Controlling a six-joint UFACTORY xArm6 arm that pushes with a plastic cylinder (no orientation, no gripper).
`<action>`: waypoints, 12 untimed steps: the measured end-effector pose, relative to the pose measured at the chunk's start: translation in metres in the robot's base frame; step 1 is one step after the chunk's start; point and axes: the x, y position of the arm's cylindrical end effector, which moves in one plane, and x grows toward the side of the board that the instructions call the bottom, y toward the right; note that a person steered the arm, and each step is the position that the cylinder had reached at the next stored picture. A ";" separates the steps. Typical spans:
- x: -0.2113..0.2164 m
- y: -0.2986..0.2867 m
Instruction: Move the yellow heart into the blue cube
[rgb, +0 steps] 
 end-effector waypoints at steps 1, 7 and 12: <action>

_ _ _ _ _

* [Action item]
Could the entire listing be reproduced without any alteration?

* [Solution to the problem]
Controlling a six-joint UFACTORY xArm6 arm that pushes with a plastic cylinder (no orientation, no gripper).
`<action>`: waypoints, 12 untimed steps: the measured end-effector pose, relative to the pose measured at the chunk's start: translation in metres in the robot's base frame; step 1 is one step after the chunk's start; point and axes: the x, y position of the arm's cylindrical end effector, which moves in one plane, and x grows toward the side of the board that the instructions call the bottom, y toward the right; note that a person steered the arm, and each step is the position that the cylinder had reached at the next stored picture. A ";" separates the steps. Typical spans:
- x: -0.2113..0.2164 m
- y: -0.2986..0.2867 m
Instruction: Move the yellow heart into the blue cube
[rgb, +0 steps] 
 end-effector waypoints at steps 1, 7 and 12: <action>

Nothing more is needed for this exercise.